Domain / Feature Position (mouse, approx) Function

N-terminal cytoplasmic domain ~1–720 aa 4 ankyrin repeats (AR1–AR4) + coiled-coil + a Ca²⁺-binding site distinct from CaM — this is where rising [Ca²⁺]ᵢ (μM range) engages the channel; also harbors PIP₂-interacting basic patches

Transmembrane core (6TM × 4 subunits = tetramer) ~721–970 aa S1–S6, S4 voltage-sensor (positive R/K residues) — TRPM4 is voltage-modulated: depolarized membrane closes it, hyperpolarized opens it (so Ca²⁺ alone isn't enough; you need the Vm partner)

Pore loop (between S5–S6) Short extracellular-leaning loop Monovalent-selective (PNa/PK ~0.5–1, PCa/PNa < 0.01) — this is the defining "heresy": Ca²⁺ activates it, but the pore excludes Ca²⁺

C-terminal cytoplasmic domain ~971–1304 aa Coiled-coil tetramerisation + PIP₂-binding (stabilises open state) + PKC/PKA phosphorylation sites (Ser/Thr that tune sensitivity)

Assembled functional unit Tetramer of ~150 kDa subunits → ~600 kDa complex Requires PIP₂ to stay open; run-down in excised patches is PIP₂-loss; recovered by diacylglycerol (DAG) analogs or PLC-inhibition indirectly

The electrophysiological signature that matters clinically: single-channel ~25 pS (Na⁺), no inactivation, Ca²⁺-dependent Po ↑, voltage-modulated (Vm hyperpolarisation favours open). Put together: [Ca²⁺]ᵢ ↑ (e.g. IP₃R release from SR) → TRPM4 opens → Na⁺ influx → depolarisation → L-type Caᵥ1.2/Caᵥ1.3 opens more → [Ca²⁺]ᵢ ↑↑ → positive feedback. In atrial myocytes, this is the EAD/triggered-activity engine; in T cells, it's the depolarisation that sustains Ca²⁺-oscillations feeding NFAT; in vascular smooth muscle, it's the pressure/shear → Ca²⁺ → TRPM4 → depolarisation → Caᵥ opening → constriction axis.

Why a Sandwich ELISA for a ~150-kDa 6TM Membrane Protein — And Why "WB vs. Na/K-ATPase" Is a Membrane-Protein Sin

TRPM4 is integral plasma-membrane + some intracellular vesicle pooling, runs at 140–155 kDa (post-translational modifications: N-glycosylation at a couple of extracellular Asn candidates can nudge it to ~160–170 kDa on reducing gel), and sits in a crowded 130–180 kDa zone next to Naᵥ α-subunits (260 kDa, but β-subunits 30–40), Caᵥ α₁ (240 kDa), PMCA (140 kDa), NCX (120 kDa trimer) — so "band vs. GAPDH or vs. Na/K-ATPase α" is fighting two battles at once: (a) membrane-protein loading normalization is shaky, (b) the 150-kDa zone is dense, and (c) TRPM4 expression can shift 2–10× across conditions (AF vs. SR, IRI reperfused vs. pre-ischemic, Th1-activated vs. resting T cell) — you want plate numbers, not a three-lane gel.

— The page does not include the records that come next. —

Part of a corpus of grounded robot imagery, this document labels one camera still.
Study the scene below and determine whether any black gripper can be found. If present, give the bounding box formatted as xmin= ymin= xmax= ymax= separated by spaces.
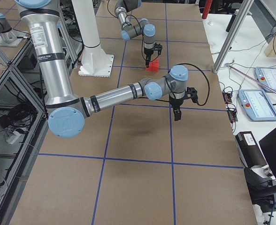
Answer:
xmin=169 ymin=97 xmax=184 ymax=121
xmin=144 ymin=48 xmax=154 ymax=66

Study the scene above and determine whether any red cube block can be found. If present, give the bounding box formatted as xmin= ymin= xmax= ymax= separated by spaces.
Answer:
xmin=152 ymin=59 xmax=159 ymax=68
xmin=152 ymin=64 xmax=159 ymax=71
xmin=146 ymin=65 xmax=153 ymax=71

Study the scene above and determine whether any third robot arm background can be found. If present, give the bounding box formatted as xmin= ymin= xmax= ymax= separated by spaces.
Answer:
xmin=0 ymin=13 xmax=23 ymax=47

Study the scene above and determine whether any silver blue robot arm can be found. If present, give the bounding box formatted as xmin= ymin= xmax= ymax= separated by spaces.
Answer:
xmin=115 ymin=0 xmax=161 ymax=67
xmin=17 ymin=0 xmax=189 ymax=138

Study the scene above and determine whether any small circuit board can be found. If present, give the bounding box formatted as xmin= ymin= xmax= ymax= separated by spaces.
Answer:
xmin=222 ymin=91 xmax=232 ymax=104

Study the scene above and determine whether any near blue teach pendant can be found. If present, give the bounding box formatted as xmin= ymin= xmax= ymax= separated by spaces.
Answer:
xmin=238 ymin=89 xmax=276 ymax=121

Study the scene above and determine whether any blue teach pendant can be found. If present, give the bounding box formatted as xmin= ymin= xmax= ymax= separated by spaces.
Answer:
xmin=255 ymin=67 xmax=276 ymax=91
xmin=238 ymin=89 xmax=276 ymax=121

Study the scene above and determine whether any black cardboard box label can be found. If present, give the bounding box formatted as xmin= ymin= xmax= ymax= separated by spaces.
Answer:
xmin=235 ymin=131 xmax=267 ymax=168

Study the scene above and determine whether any red cylinder object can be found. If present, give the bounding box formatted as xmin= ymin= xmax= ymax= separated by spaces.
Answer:
xmin=202 ymin=0 xmax=212 ymax=19

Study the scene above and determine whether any far blue teach pendant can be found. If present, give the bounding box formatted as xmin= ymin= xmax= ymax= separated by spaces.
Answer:
xmin=255 ymin=67 xmax=276 ymax=91

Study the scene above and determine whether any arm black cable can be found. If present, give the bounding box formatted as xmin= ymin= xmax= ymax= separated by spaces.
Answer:
xmin=175 ymin=63 xmax=210 ymax=106
xmin=124 ymin=14 xmax=148 ymax=62

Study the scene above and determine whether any white central pillar mount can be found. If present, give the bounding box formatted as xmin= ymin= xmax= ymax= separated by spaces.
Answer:
xmin=72 ymin=0 xmax=114 ymax=77

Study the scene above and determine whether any aluminium frame post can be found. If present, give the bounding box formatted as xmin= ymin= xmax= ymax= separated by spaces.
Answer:
xmin=212 ymin=0 xmax=254 ymax=74

The KTE70054 kit uses the field-standard two-site architecture made possible because TRPM4's long cytoplasmic N- and C-termini (each > 600 aa) offer multiple non-overlapping linear/conformational epitopes for capture + detection:

1. Microplate pre-coated with capture anti-mouse TRPM4 (directed at a cytoplasmic-loop epitope accessible after mild non-ionic/digitonin solubilisation).
2. Standards (recombinant mouse TRPM4 or calibrated membrane-extracted TRPM4) + samples — tissue homogenates (atrial tissue, ventricle, brain, vascular, immune), membrane fractions, cell lysates, cell culture supernatants (exploratory — TRPM4 is mostly membrane-tethered, so supernatant reads are low unless shedding occurs), other biological fluids — added → TRPM4 (solubilised accessible pool) binds.
3. Wash → biotinylated anti-mouse TRPM4 detection (different epitope, likely C- vs N-terminal split) → Streptavidin–HRP → TMB → colour ∝ bound TRPM4.
4. Stop → 450 nm → interpolate ng/mL from the standard curve.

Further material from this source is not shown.